Job description
AdventHealth Corporate
All the benefits and perks you need for you and your family:
- Benefits from Day One
- Career Development
- Whole Person Wellbeing Resources
- Mental Health Resources and Support
Our promise to you:
Joining AdventHealth is about being part of something bigger. It’s about belonging to a community that believes in the wholeness of each person, and serves to uplift others in body, mind and spirit. AdventHealth is a place where you can thrive professionally, and grow spiritually, by Extending the Healing Ministry of Christ. Where you will be valued for who you are and the unique experiences you bring to our purpose-minded team. All while understanding that together we are even better.
Schedule: Full-time
Shift: Monday-Friday
Job Location: Remote
The role you’ll contribute:
The Reconciliation Services department helps ensure that assigned cash and accounts receivable accounts are properly stated by preparing periodic reconciliations. The scope of the department also includes performing reconciliation processes prior to and subsequent to the posting of insurance remittances to patient accounts. The Enrollment Specialist position will be responsible for identifying and enrolling all eligible insurance payers for electronic remittance advice (ERA) and electronic funds transfer (EFT).

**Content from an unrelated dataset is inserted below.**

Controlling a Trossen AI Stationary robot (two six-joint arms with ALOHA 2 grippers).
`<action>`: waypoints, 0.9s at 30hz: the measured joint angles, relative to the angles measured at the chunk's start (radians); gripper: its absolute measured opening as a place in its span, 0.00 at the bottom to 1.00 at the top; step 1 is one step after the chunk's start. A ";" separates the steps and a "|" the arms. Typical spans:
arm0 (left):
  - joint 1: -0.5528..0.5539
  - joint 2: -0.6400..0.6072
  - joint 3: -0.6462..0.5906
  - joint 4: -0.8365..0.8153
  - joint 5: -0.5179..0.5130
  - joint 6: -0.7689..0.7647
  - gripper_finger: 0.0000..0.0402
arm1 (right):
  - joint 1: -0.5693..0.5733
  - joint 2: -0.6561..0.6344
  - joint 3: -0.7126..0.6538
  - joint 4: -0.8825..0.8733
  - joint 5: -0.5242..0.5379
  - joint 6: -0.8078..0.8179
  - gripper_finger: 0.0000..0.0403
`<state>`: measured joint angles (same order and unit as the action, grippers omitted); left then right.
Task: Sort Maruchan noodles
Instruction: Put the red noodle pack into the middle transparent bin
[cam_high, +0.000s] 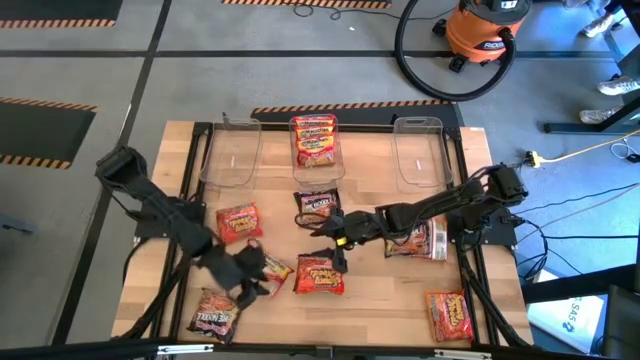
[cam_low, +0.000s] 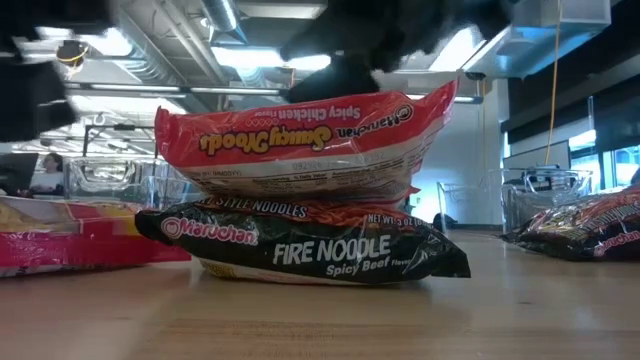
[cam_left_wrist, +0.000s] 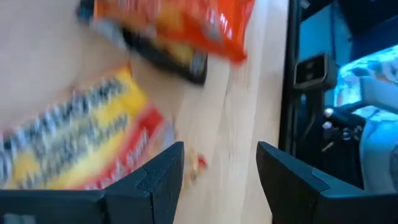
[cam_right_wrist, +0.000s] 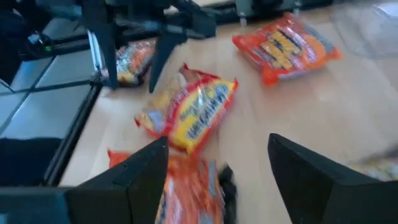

The value you’ll bring to the team:
- Support the enrollment process by initiating, monitoring, and maintaining enrollment requirements set forth by payers, payer intermediaries, and clearinghouses regarding electronic remittance advice (ERA). This may include the following duties:
- Staying abreast of payer mergers and acquisitions impacting enrollment
- Working with clearinghouse partners and third-party intermediaries to complete, submit, monitor, and maintain ERA enrollment activities
- Troubleshooting and escalation of issues with AdventHealth leadership and vendors
- Support the enrollment process by initiating, monitoring, and maintaining enrollment requirements regarding electronic funds transfers (EFT). This may include the following duties:
- Analyze and evaluate bank lockbox activity for direct EFT opportunities
- Research and acquisition of supporting documentation, form completion, and signatures
- Identifying payers funding thru alternative payment methods (e.g. virtual credit cards) and convert to preferred ACH payment method.
- Research global billing errors impacting payment with facility patient finance leadership
- Maintain a general understanding of payer electronic data interchange (EDI) requirements as it relates to claims adjudication
- Achieve and maintain performance consistent with requirements for productivity, quality, and service levels
- Develop and maintain productive team-oriented relationships through individual contacts and group meetings
- Perform other duties as assigned
The expertise and experiences you’ll need to succeed:
Minimum qualifications:
- High school diploma or equivalent
- Minimum eighteen (18) months relevant healthcare revenue cycle experience (e.g. commercial insurance billing/collections) or twelve (12) months healthcare enrollment experience
KNOWLEDGE AND SKILLS REQUIRED:
- The ability to multitask
- The ability to work with minimal oversight, self-starter
- Demonstrate strong attention to detail and thoroughness
- Work well under pressure
- The ability to communicate clearly and effectively to internal and external partners across both verbal and non-verbal mediums (e.g. conference calls, emails, virtual meetings, and team chats)
- Demonstrate the ability for root cause analysis and correction rather than acute resolution alone
Preferred qualifications:
- One-year of 837 claim and/or 835 payment EDI experience
- Prior experience with healthcare clearinghouses (e.g. SSI, Availity, Change Healthcare)
- Prior insurance billing or collection experience
This facility is an equal opportunity employer and complies with federal, state and local anti-discrimination laws, regulations and ordinances.